No, he'd have to go breed for any of the specials to be counted. He just gets his BOW.

I don't see how you got that he beat 3 additional specials...


----------



## HiTideGoldens (Dec 29, 2009)

Pointgold said:


> No, he'd have to go breed for any of the specials to be counted. He just gets his BOW.
> 
> I don't see how you got that he beat 3 additional specials...


No, he won the breed as well. Sorry if that wasn't clear. He won WD/BOW/B. So he beat the 3 additional dog specials and 1 bitch special.


----------



## Pointgold (Jun 6, 2007)

goldenjackpuppy said:


> No, he won the breed as well. Sorry if that wasn't clear. He won WD/BOW/B. So he beat the 3 additional dog specials and 1 bitch special.


 
Ahhh... then, you count the class dogs plus the champions. (Not the additional class bitches.)


----------



## Pointgold (Jun 6, 2007)

Easiest: 
*How To Figure Points If Your Class Dog or Bitch Goes Best of Breed*

Count regular class dogs in your sex, plus all move ups & Champions of both sexes entered for Best of Breed competition. Absentees do not count.
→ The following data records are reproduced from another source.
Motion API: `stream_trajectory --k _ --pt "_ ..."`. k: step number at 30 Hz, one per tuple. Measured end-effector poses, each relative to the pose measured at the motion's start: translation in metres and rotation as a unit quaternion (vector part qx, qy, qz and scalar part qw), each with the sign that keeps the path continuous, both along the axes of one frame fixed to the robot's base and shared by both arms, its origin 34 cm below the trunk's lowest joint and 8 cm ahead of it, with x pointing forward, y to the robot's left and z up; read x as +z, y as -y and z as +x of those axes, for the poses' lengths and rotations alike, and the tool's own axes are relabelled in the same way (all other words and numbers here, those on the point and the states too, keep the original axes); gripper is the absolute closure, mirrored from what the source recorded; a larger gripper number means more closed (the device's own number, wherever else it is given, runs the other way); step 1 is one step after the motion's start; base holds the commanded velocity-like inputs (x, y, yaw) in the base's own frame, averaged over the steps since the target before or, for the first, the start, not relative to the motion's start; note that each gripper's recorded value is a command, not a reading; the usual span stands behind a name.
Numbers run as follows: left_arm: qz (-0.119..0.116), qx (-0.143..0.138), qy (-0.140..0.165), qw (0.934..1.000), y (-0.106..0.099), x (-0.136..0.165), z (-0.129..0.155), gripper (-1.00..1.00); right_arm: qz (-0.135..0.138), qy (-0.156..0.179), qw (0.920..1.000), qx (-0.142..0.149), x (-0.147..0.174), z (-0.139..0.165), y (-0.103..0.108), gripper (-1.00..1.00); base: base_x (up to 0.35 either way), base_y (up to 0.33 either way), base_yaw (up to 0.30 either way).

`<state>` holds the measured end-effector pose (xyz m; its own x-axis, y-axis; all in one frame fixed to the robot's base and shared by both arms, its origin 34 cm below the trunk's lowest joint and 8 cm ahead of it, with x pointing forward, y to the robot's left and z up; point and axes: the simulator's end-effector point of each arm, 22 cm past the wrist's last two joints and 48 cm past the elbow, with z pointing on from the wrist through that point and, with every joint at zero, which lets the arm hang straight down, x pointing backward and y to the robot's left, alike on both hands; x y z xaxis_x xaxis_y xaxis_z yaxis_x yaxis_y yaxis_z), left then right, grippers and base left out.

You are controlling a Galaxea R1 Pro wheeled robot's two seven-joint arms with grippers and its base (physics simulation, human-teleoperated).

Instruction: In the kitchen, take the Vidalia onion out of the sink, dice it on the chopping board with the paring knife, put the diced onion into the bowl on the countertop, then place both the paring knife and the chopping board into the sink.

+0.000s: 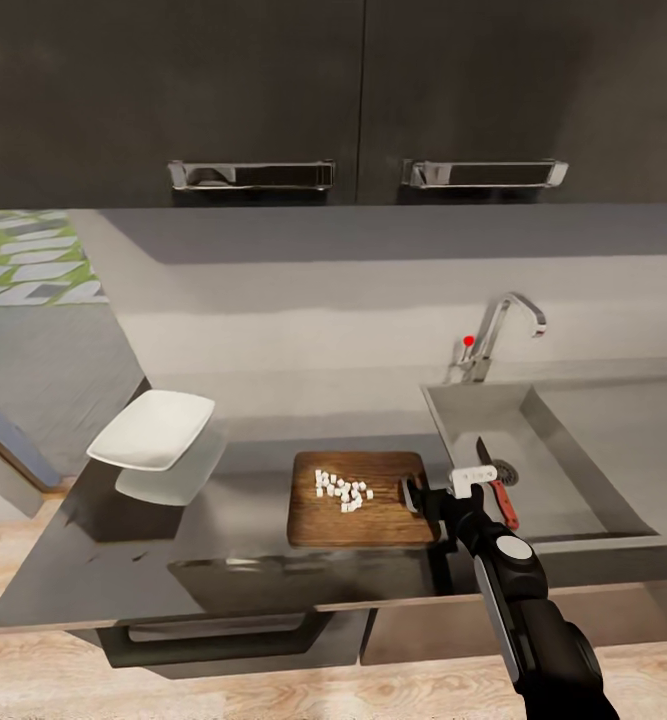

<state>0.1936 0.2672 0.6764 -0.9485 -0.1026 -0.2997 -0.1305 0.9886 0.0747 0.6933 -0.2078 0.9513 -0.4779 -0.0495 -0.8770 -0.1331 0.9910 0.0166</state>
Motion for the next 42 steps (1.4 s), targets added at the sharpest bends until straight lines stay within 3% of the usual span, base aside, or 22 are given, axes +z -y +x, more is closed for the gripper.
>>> stream_trajectory --k 42 --pt "0.000 0.000 -0.036 0.9994 0.000 -0.005 -0.024 -1.00 0.000 -0.034 0.9994 0.000 -0.039 -0.005 0.000 -1.00 0.018 -0.018 0.000"
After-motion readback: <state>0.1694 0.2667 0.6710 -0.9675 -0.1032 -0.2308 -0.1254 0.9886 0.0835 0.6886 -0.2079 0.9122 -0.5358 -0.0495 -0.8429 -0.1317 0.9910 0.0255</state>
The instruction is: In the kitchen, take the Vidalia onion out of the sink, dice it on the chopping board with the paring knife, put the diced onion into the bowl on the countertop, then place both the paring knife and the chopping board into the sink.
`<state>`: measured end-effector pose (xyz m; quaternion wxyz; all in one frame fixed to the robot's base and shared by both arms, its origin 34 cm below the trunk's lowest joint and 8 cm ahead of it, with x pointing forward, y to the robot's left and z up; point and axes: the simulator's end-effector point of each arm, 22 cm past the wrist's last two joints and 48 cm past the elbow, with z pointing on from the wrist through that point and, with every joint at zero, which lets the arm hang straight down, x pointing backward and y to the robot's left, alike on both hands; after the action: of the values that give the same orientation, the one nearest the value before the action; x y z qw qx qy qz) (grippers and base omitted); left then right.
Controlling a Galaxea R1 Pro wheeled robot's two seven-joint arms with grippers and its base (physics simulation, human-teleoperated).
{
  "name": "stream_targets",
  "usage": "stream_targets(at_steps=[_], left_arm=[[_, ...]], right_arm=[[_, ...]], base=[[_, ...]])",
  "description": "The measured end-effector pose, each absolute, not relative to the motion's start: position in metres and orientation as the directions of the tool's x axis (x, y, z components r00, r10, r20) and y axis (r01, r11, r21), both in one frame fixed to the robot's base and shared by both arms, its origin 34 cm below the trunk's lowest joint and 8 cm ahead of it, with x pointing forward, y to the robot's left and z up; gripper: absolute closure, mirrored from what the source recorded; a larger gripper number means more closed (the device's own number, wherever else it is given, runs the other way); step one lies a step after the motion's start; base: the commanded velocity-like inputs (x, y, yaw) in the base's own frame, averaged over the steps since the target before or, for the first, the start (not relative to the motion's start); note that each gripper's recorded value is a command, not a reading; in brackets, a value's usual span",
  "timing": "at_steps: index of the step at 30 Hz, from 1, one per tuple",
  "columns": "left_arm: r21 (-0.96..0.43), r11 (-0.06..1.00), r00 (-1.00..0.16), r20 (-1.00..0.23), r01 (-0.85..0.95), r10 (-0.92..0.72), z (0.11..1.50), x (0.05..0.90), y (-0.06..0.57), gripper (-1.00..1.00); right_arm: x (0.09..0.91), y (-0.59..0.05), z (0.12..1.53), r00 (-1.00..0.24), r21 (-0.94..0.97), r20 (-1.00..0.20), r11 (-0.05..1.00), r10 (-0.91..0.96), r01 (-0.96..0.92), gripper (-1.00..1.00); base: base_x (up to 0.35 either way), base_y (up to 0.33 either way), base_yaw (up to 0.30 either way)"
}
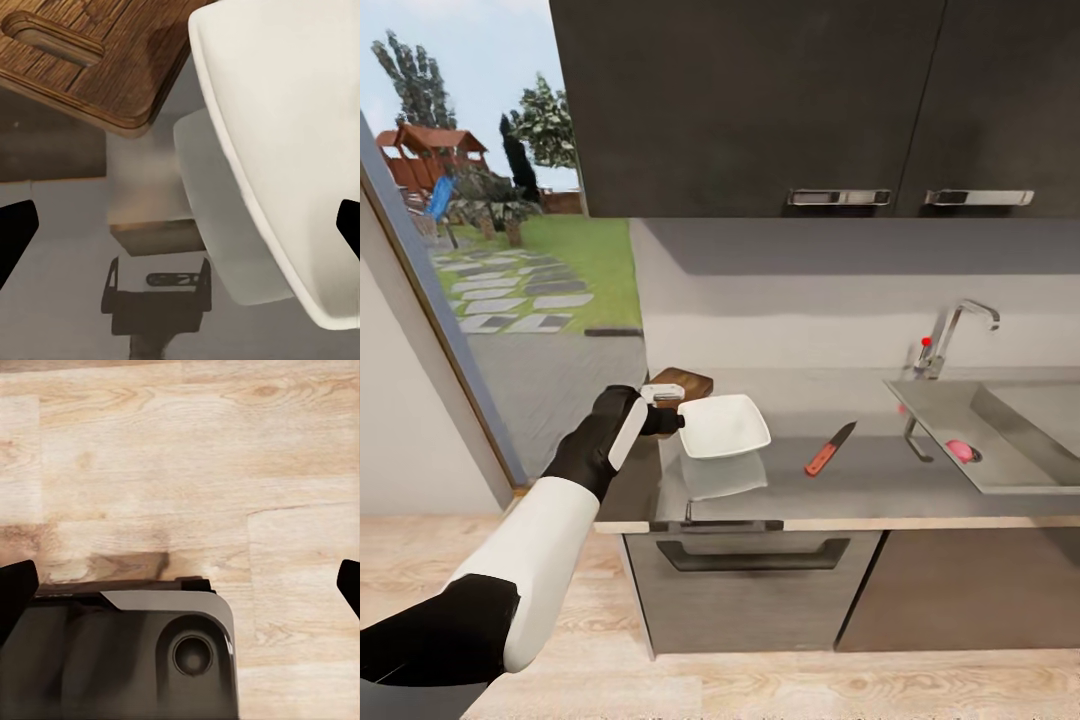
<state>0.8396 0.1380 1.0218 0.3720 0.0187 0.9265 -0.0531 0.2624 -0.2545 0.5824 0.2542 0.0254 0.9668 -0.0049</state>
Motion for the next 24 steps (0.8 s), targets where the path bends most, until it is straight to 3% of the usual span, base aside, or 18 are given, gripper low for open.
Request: stream_targets(at_steps=[24], left_arm=[[-0.087,0.994,-0.748,-0.664,0.071,-0.005,1.020,0.836,0.138,-1.00]], right_arm=[[0.240,-0.255,0.603,-0.890,0.001,-0.454,0.999,0.047,0.053,-1.00]], base=[[0.000,0.000,0.000]])
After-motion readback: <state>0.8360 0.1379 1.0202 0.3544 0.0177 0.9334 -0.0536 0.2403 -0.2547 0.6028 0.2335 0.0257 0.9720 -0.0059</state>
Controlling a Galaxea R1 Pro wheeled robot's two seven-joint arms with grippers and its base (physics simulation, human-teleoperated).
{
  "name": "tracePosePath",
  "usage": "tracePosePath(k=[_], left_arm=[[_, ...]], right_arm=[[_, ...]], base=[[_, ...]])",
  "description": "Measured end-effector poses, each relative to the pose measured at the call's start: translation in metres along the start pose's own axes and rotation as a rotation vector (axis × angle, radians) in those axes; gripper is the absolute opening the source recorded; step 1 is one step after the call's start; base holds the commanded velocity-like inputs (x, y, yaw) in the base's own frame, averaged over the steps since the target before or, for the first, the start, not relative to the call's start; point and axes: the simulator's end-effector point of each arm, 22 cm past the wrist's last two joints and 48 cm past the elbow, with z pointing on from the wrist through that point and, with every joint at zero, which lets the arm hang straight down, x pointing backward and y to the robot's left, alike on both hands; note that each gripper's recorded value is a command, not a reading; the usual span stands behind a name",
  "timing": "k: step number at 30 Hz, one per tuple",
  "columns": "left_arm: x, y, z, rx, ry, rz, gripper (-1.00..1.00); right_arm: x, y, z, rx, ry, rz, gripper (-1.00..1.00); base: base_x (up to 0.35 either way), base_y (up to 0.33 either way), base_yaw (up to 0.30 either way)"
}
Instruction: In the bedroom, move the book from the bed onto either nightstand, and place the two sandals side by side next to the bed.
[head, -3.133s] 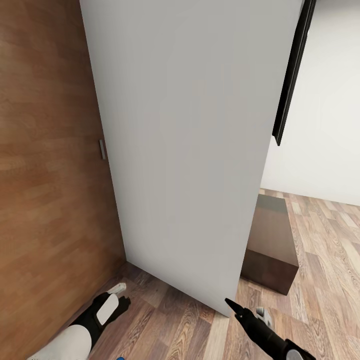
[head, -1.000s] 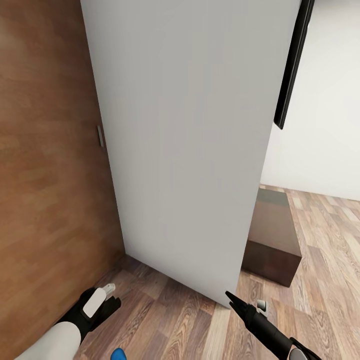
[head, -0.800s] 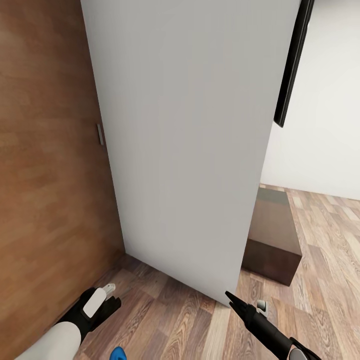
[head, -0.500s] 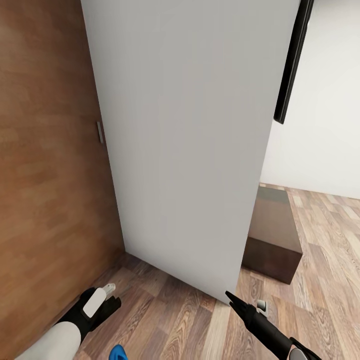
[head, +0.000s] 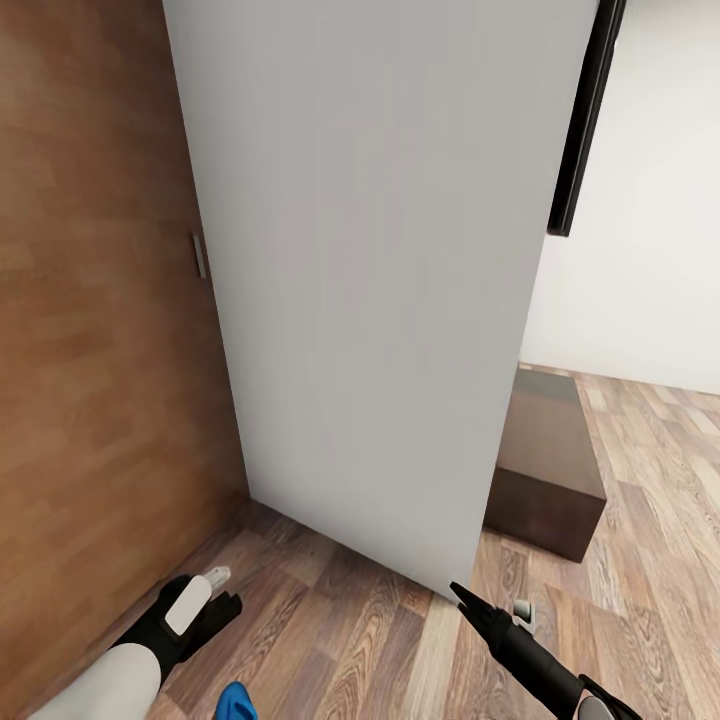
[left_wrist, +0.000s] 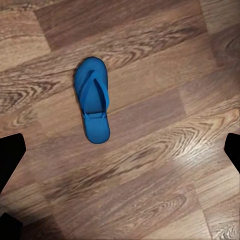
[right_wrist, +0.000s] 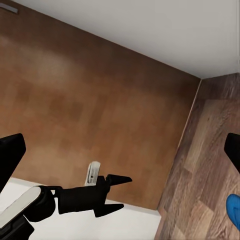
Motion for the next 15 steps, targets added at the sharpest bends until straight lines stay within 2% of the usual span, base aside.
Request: tracePosePath(k=[15], left_arm=[[0.008,0.015,0.028,-0.009,-0.008,-0.002,1.0]], right_arm=[[0.015,-0.028,-0.003,-0.001,0.0,0.002,1.0]], base=[[0.0,0.0,0.0]])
American Kennel Club - How to Count Points at AKC Dog Shows


----------



## HiTideGoldens (Dec 29, 2009)

So then it would be 2 points because you count the 9 dogs plus the 4 specials plus the WB for a total of 14 defeated which (in CA) is 2 points for dogs? Kind of weird that if the WB won the breed she would have won a major, but the WD/BOW didn't.

I think this is the most confusing point calculation I've ever seen, btw. Not that I've seen so many, but the ones I've seen have been fairly simple!


----------



## Pointgold (Jun 6, 2007)

goldenjackpuppy said:


> So then it would be 2 points because you count the 9 dogs plus the 4 specials plus the WB for a total of 14 defeated which (in CA) is 2 points for dogs? Kind of weird that if the WB won the breed she would have won a major, but the WD/BOW didn't.
> 
> I think this is the most confusing point calculation I've ever seen, btw. Not that I've seen so many, but the ones I've seen have been fairly simple!


 
It wasn't a major in bitches. There were only 20 bitches.


----------



## HiTideGoldens (Dec 29, 2009)

Pointgold said:


> It wasn't a major in bitches. There were only 20 bitches.


Right but if she had won the breed she would have defeated the 20 bitches plus the 4 champions plus the WD for a total of 25 dogs defeated and gotten a 3 point major, right? Or am I completely hallucinating?


----------



## Pointgold (Jun 6, 2007)

Who's on first? :


----------



## HiTideGoldens (Dec 29, 2009)

Seriously! But I'm right, right? If the WB won the breed she would have won a 3 point major?


----------



## Pointgold (Jun 6, 2007)

goldenjackpuppy said:


> Seriously! But I'm right, right? If the WB won the breed she would have won a 3 point major?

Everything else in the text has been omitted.